Battleship

We are in the final stretch before Tyler comes home, and both of us have been in constant motion—him, mastering board transfers and steadily rebuilding his strength; me, locked in a war with cardboard. Deliveries keep arriving, stacking up in every corner like the least effective construction site. Maybe I should repurpose them—DIY some accessibility improvements born of necessity and Amazon’s relentless overreach..
This morning belonged to the kids—breakfast, a movie, the slow churn of tidying, unboxing, assembling. Then it was time to visit Tyler. Arthur had one clear request: Battleship with Dad. So we packed up our set (yes, an actual physical board, because some things should remain analog) and headed to Vallejo.
The afternoon unfolded the way good ones do—pizza, spaghetti and meatballs for Arthur, and an impromptu roast of Die Hard with a Vengeance. I also learned something new about Tyler today: he doesn’t feel when he’s full. Instead, his body tells him in other ways—sweat beads on his brow, agitation, increased heart rate – all symptoms autonomic dysreflexia. It passed, but it’s a reminder: this road isn’t just about regaining strength. It’s about decoding new signals, adapting to an unfamiliar landscape.
After dinner, Arthur and Tyler finally settled into their game. Something was off, though. Arthur was suspiciously bad—uncharacteristically so. Normally, he wipes the floor with both of us. When the game ended, the truth came out. Arthur wasn't trying to win. Instead of hunting down his dad’s ships, he’d used his guesses to craft a picture on the board—a stick figure, a tiny human form emerging from the grid.
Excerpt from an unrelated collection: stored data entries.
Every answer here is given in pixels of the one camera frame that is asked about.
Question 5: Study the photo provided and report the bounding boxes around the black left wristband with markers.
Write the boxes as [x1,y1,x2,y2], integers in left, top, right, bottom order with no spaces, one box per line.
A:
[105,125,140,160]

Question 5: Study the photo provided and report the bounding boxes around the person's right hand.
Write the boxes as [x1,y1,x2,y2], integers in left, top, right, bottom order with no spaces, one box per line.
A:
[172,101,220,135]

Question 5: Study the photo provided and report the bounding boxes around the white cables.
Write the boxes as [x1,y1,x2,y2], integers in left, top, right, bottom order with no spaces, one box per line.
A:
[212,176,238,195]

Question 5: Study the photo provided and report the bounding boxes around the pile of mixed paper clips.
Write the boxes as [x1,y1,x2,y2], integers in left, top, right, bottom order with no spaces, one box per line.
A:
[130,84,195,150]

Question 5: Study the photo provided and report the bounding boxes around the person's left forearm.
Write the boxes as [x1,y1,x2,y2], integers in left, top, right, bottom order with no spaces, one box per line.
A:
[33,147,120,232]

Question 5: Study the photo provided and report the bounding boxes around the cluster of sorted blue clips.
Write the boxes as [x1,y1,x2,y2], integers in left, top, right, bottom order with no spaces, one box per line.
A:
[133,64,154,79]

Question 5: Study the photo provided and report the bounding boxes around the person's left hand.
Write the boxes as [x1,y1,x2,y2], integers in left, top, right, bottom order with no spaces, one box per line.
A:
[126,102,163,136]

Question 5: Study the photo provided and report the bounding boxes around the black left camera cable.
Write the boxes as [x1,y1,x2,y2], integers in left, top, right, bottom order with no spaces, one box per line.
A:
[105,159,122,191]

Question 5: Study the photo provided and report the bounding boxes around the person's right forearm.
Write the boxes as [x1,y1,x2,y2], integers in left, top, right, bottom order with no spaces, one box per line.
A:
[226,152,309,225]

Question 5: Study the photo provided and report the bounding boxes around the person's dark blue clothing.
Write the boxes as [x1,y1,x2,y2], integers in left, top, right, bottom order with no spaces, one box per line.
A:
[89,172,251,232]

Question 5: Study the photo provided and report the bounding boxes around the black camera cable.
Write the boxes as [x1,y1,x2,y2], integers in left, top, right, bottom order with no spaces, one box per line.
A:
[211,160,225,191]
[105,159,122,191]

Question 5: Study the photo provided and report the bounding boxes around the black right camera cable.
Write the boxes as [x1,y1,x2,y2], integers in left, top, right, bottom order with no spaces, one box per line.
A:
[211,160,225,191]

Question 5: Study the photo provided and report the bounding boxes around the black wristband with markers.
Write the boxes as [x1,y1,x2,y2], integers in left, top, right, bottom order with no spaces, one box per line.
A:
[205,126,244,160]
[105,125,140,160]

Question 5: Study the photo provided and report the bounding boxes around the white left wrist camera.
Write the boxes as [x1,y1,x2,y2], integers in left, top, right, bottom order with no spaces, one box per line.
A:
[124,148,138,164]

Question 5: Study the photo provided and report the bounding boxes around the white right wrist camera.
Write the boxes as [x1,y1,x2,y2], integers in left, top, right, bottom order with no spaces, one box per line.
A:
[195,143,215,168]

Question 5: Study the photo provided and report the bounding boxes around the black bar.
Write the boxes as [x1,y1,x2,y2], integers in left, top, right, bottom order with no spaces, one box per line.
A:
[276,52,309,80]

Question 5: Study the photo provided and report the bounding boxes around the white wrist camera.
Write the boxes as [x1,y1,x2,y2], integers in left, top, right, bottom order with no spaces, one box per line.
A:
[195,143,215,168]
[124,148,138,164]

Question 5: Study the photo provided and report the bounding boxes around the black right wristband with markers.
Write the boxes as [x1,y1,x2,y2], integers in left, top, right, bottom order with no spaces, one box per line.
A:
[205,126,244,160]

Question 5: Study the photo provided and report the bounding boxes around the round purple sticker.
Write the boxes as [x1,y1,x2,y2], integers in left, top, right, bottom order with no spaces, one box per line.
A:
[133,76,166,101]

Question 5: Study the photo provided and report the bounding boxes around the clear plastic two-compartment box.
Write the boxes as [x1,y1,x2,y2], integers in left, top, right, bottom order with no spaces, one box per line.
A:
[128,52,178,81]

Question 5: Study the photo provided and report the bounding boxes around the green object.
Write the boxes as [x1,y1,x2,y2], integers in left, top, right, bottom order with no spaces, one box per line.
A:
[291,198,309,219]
On the drive home, I kept thinking about that game of Battleship. At its core, it’s about deduction—methodically searching, hit by hit, uncovering what’s hidden. But Arthur had turned the game into something else. He wasn’t focused on sinking ships; he made meaning.
And that’s exactly what we’re doing right now. Rebuilding life after a spinal cord injury isn’t just a checklist of accessibility modifications and medical logistics. It’s not just about adapting—it’s about intentionally shaping what comes next. While Tyler’s in rehab and we’re here at home, we’re both laying pieces down and guessing at what each of us needs from a distance, all with the goal of creating an outline of the future. It’s not a process of mere survival. It’s an act of imagination.
Arthur’s game reminds me that sometimes the way forward isn’t just about playing by the old rules—it’s about finding something new in the space between them, and finding the fun while doing it.
And that’s what we’re doing. That’s what we will keep doing.